According to a Venture Beat blog on the most recent Game Developers Conference in San Francisco, the nerds (no slight intended) who actually produce online games hate designing casino games. “Alisa Chumachenko, chief executive of Russian Game publisher Game Insight, sighed with frustration at the mere mention of a revival of casino games.” But if the next four news items are any indication, the promise of whopping great paychecks trumps creative satisfaction every time.
Social games developer Plumbee has launched its first Facebook slots game. Plumbee, a UK-based startup founded by three former Electronic Arts Playfish execs, has thrown its hat into the social casino ring with the beta-launch of Mirrorball Slots, which features three fairy-tale themes. The company has also inked a partnership with Stockholm-based casino games developer Quickspin AB, which is run by former Unibet and NetEnt execs. Plumbee also announced it has received a $2.8m cash injection from Paris-based Idinvest Partners.
Jackpot Party, the UK-focused subsidiary of US casino gaming device maker WMS, has launched FriendSlot – a free social slot game in which one’s Facebook friends appear on the reels. The game uses a player’s friends’ profile data – age, gender, astrological sign, location and ‘likes’ – to randomly produce a three-reel ‘scatter pay’ slot game. Credits are earned by how many categories a player shares (and can match) with the three profiles that result from each spin.
Not content with a mere slots offering, Canadian software outfit Las Vegas From Home (LVFH) has launched an entire suite of social casino games on Facebook. Real Vegas Casino features blackjack, roulette, Texas Hold’Em poker and (yes) slots. LVFH CEO Jake Kalpakian is also promising unspecified “niche games” not widely available online. (Old Maid? Bloody Knuckles? Lawn Darts?)

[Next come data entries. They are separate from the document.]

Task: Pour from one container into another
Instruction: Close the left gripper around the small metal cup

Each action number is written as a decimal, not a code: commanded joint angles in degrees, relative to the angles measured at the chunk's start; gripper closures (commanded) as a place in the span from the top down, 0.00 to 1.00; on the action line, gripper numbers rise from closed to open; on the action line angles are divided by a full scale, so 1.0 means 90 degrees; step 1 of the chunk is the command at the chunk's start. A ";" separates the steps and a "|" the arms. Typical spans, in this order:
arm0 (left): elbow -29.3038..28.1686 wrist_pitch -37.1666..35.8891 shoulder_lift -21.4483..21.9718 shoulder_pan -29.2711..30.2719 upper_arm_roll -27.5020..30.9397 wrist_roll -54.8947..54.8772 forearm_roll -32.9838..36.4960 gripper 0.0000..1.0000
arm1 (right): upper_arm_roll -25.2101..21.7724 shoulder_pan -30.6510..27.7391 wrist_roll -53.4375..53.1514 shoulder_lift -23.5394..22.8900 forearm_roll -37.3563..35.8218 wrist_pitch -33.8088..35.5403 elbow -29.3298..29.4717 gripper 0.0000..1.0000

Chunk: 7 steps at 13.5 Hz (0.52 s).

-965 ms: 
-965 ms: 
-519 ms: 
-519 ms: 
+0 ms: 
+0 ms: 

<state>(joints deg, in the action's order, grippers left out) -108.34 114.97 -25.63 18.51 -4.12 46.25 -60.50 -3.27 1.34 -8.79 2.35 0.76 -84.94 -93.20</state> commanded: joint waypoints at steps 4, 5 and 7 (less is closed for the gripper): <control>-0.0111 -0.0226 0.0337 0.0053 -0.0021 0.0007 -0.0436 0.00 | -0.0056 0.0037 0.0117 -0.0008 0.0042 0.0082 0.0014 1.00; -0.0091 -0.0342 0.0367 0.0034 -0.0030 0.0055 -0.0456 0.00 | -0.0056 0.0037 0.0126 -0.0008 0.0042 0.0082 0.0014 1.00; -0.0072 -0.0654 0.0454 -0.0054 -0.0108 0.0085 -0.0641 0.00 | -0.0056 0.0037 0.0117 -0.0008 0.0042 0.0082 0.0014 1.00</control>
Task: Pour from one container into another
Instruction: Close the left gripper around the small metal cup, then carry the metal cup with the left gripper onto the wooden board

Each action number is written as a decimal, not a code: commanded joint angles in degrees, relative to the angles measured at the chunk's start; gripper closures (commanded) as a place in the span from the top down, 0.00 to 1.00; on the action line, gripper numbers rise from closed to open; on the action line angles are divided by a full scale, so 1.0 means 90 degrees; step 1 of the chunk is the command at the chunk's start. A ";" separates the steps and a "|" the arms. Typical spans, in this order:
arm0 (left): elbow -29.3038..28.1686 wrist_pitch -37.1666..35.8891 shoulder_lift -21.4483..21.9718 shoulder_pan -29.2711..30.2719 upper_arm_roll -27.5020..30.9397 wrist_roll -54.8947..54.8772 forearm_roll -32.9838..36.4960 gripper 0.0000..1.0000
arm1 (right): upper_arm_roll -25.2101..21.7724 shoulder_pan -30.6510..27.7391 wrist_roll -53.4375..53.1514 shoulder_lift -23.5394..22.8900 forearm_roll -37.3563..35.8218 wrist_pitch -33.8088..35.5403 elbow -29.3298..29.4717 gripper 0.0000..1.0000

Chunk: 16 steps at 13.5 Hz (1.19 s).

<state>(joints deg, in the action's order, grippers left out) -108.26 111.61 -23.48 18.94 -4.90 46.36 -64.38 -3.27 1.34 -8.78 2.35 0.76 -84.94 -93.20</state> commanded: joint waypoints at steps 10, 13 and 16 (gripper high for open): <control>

Santa Monica-based Mobile Deluxe – whose Solitaire Deluxe game has reportedly been downloaded 6m times – recently launched its Big Win Blackjack game for the iPhone, iPod Touch and iPad. The game features a Professor Blackjack mode, which promises to teach the basics of the game and how to count cards. Given what the Scorsese movie Casino taught us about how casinos treat card counters, we hope Mobile Deluxe thought to include a list of local emergency rooms to which one can take one’s broken fingers.